Forgive me Doc, I've got a college education but for the life of me I couldn't visualize this, it's pretty codified. 



> SPATIAL DISTORTION - A concept that utilizes a fluctuation of anticipated time and space intersection in conjunction with the Line of Sight fluctuation on the visual cortex to disorientate and momentarily weaken and misalign your attacker. Although prevalent in all assaults, it is most obviously evident in torso-to-torso type assaults where the opponent attempts to use his body weight as the initial assault vehicle.
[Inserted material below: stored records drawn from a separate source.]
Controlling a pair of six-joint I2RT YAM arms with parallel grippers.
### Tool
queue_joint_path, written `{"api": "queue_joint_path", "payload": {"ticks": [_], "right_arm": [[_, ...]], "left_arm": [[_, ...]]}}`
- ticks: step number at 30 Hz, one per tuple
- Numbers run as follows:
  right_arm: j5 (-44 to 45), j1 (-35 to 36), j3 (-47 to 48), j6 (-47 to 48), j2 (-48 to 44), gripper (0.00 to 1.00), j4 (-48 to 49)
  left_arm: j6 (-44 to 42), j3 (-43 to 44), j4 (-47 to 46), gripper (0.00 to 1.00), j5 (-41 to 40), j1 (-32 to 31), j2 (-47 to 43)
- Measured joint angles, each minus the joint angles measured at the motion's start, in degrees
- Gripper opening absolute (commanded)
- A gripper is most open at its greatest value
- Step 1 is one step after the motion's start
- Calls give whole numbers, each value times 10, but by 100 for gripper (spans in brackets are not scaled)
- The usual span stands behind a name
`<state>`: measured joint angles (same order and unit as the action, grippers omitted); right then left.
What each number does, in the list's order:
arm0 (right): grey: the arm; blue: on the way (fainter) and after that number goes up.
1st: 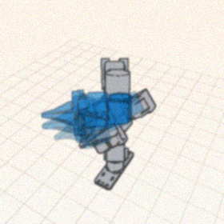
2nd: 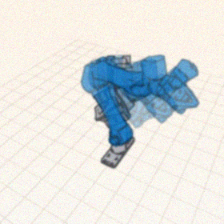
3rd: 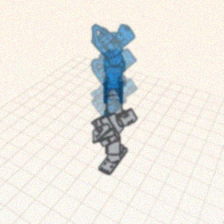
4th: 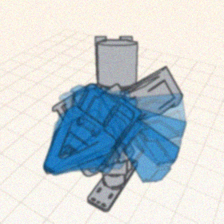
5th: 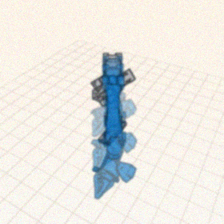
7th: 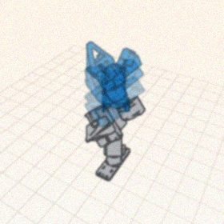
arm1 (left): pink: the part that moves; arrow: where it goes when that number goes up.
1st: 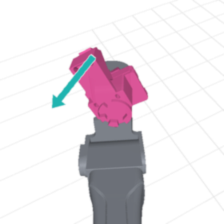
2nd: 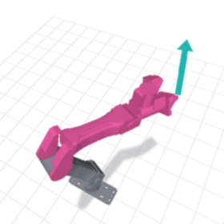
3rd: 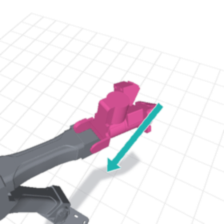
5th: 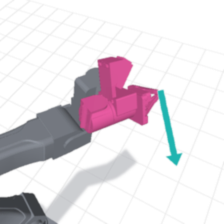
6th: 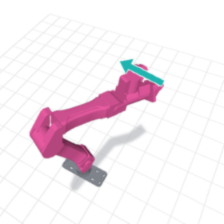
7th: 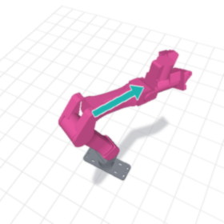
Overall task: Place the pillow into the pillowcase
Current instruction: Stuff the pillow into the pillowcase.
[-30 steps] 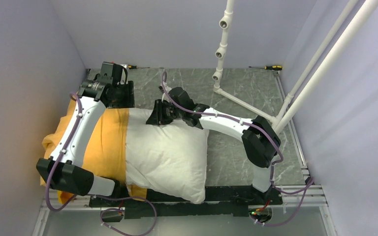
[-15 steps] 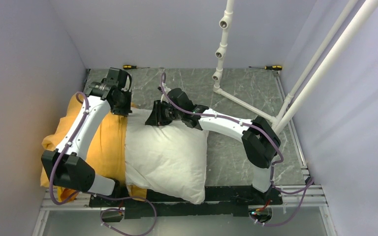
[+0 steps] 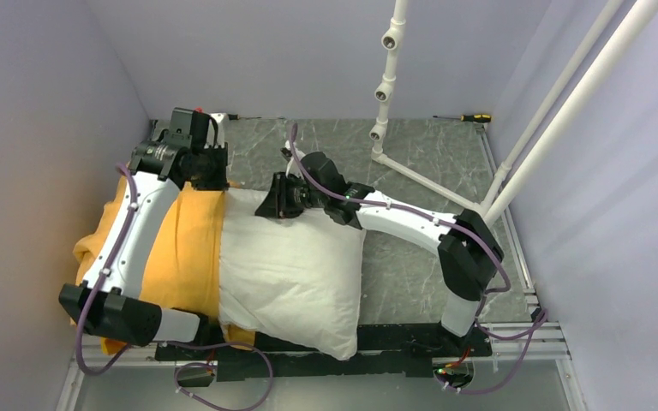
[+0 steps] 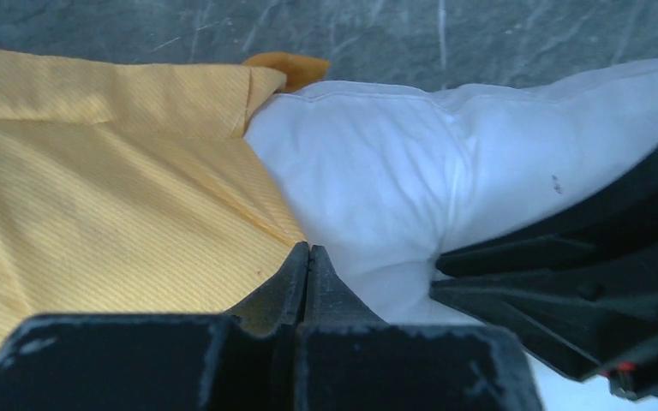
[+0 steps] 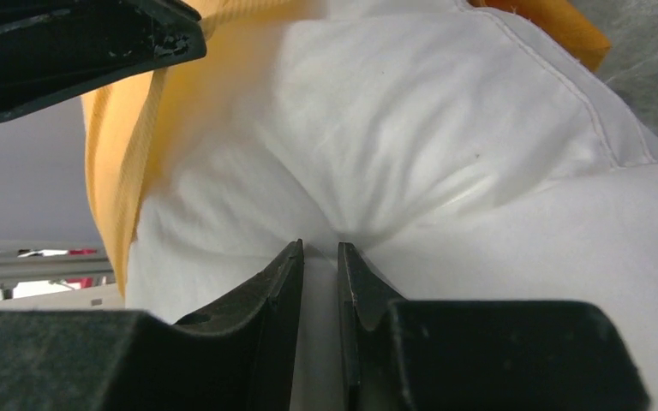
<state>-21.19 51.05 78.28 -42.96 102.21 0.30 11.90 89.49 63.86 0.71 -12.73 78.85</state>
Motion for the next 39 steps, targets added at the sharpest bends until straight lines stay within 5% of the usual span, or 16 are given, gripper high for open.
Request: {"api": "queue_joint_path", "payload": {"ticks": [7, 18, 22, 24, 25, 28, 29, 32, 39], "right_arm": [[-40, 0, -48, -51, -23, 20, 77], [-104, -4, -151, -191, -16, 6, 322], [-85, -8, -188, -221, -16, 10, 399], [-76, -10, -213, -236, -19, 22, 430], [-73, -11, -221, -240, -22, 28, 436], [-58, -14, -241, -232, -55, 41, 415], [-53, -15, -243, -224, -72, 45, 395], [-39, -15, -244, -199, -122, 50, 345], [-17, -16, -244, -166, -151, 56, 275]], "left_arm": [[31, -1, -5, 0, 69, -26, -42], [119, 66, -50, 0, 104, -254, -11], [154, 89, -100, 0, 136, -316, -16], [167, 89, -107, 0, 123, -318, -24], [169, 89, -104, 3, 113, -317, -27], [161, 90, -72, 61, 46, -315, -36], [154, 90, -56, 70, 21, -315, -38], [138, 90, -7, 79, -54, -312, -43], [82, 7, 19, 76, -115, -226, -75]]}}
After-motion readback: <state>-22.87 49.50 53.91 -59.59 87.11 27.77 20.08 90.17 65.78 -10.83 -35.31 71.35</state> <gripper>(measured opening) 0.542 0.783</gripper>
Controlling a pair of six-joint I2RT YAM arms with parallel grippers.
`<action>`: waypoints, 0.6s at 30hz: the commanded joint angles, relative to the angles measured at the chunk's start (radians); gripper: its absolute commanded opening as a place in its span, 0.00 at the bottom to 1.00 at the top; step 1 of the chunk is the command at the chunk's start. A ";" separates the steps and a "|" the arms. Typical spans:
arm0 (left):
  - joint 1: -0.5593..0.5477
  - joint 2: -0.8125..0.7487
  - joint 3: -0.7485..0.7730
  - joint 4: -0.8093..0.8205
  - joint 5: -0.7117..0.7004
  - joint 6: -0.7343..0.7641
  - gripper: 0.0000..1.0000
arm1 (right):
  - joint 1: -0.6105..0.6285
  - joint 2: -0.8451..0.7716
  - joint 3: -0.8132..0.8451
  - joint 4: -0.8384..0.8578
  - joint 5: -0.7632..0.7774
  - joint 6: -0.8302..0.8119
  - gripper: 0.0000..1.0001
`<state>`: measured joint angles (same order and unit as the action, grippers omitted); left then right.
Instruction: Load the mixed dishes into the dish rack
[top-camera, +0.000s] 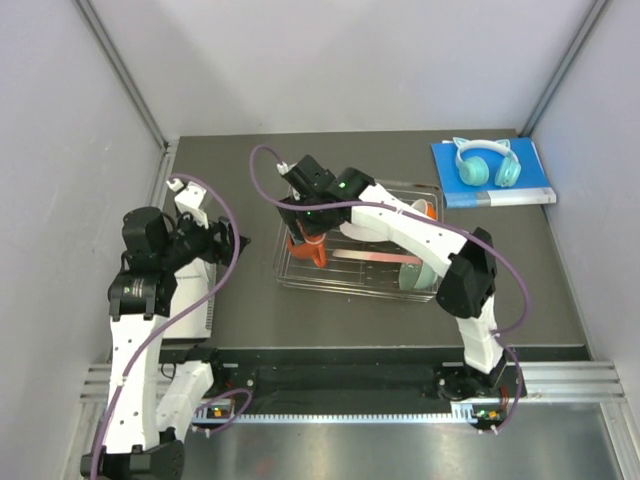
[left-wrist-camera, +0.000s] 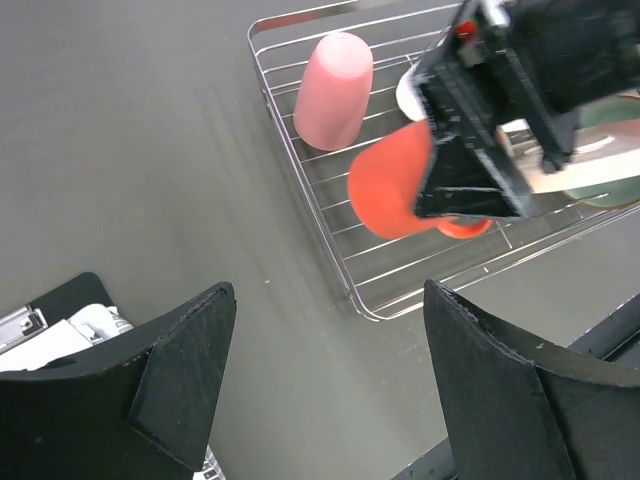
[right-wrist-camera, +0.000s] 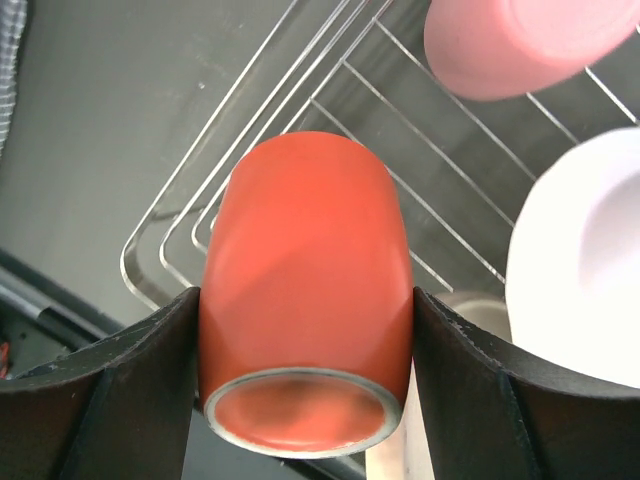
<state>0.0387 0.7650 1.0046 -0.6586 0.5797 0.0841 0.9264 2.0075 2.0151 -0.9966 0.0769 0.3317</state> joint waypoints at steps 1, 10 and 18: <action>0.003 -0.024 -0.015 0.047 0.005 0.025 0.80 | 0.002 0.046 0.086 0.012 0.038 -0.033 0.00; 0.004 -0.036 -0.032 0.050 0.012 0.029 0.80 | 0.000 0.116 0.062 0.009 0.095 -0.059 0.00; 0.004 -0.061 -0.054 0.070 0.032 0.026 0.80 | -0.003 0.149 0.045 0.013 0.104 -0.077 0.00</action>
<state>0.0387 0.7258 0.9585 -0.6468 0.5869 0.1036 0.9264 2.1551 2.0418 -1.0180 0.1555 0.2768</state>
When used in initiated striking assaults structural integrity is significantly impacted creating subtle and defensively effective Negative Body Posture.
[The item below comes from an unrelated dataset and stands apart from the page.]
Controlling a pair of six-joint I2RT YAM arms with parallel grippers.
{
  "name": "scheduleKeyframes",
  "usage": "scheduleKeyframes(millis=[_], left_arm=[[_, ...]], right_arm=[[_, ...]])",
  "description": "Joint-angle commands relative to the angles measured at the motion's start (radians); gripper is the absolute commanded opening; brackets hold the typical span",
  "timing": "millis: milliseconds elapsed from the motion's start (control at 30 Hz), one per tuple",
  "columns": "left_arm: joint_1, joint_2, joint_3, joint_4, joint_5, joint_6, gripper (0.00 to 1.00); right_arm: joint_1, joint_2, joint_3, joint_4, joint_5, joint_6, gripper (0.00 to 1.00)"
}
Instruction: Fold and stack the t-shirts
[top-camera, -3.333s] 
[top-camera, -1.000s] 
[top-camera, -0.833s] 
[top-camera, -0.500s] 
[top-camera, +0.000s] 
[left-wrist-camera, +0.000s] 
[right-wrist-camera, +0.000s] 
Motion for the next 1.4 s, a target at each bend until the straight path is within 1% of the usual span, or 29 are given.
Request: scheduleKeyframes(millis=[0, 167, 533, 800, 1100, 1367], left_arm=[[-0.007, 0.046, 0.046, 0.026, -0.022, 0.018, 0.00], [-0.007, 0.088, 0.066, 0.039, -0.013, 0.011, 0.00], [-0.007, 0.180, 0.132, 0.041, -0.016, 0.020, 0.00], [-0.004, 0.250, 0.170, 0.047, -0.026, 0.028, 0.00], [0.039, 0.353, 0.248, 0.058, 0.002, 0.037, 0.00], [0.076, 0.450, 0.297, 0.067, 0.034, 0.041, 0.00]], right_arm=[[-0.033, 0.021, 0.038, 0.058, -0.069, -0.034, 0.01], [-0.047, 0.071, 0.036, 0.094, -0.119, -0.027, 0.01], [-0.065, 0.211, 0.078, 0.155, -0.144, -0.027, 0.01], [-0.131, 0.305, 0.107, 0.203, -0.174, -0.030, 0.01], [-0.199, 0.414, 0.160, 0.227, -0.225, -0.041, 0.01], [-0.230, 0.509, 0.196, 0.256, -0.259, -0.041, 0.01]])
The concept sounds like a methodology for performing a feint of some variety, but the definition alludes to a level of complexity I'm just missing.  You say it's been proven time and again on a physical level--I'm intrigued and would like to hear an example in layman's terms.

thanks


----------



## sumdumguy

psi_radar said:
			
		

> Forgive me Doc, I've got a college education but for the life of me I couldn't visualize this, it's pretty codified.
> 
> 
> 
> The concept sounds like a methodology for performing a feint of some variety, but the definition alludes to a level of complexity I'm just missing.  You say it's been proven time and again on a physical level--I'm intrigued and would like to hear an example in layman's terms.
> 
> thanks



This really goes hand in hand with Isolation. The ability to move a limb or body part forward or toward an opponent with out telegraph. I.E. trunk rotation or motion. This relates to a smaller mass gaining distance on the target without perception of the opponent until it is too late. Our depth perception is the slowest of the three to compute. The brain can be trained but will always be harder to perceive actions of depth then hieght or width. You can do a simple experiment with a class mate with this. Face off with your opponent and test the theory. 
 :asian:


----------



## kenpo2dabone

In the UKF we use 8 stages of engagement not just 4. It is my understanding that Mr. Pick felt that the orginal four needed to be broken down further to be properly understood. In my opinion it is kind of like saying that all techniques have only one step. However we teach then in steps i.e Step 1- step back inward block step 2- right snap kicj to groin step 3- chop to the neck. Sometimes it is required of an instructor to break down those steps into smaller steps and so on. Here are the 8 stages of engagement that we use in the UKF. I will be happy to answer any questions regarding them, should anybody have some on monday when I et back from my trip. Anyway her they are.  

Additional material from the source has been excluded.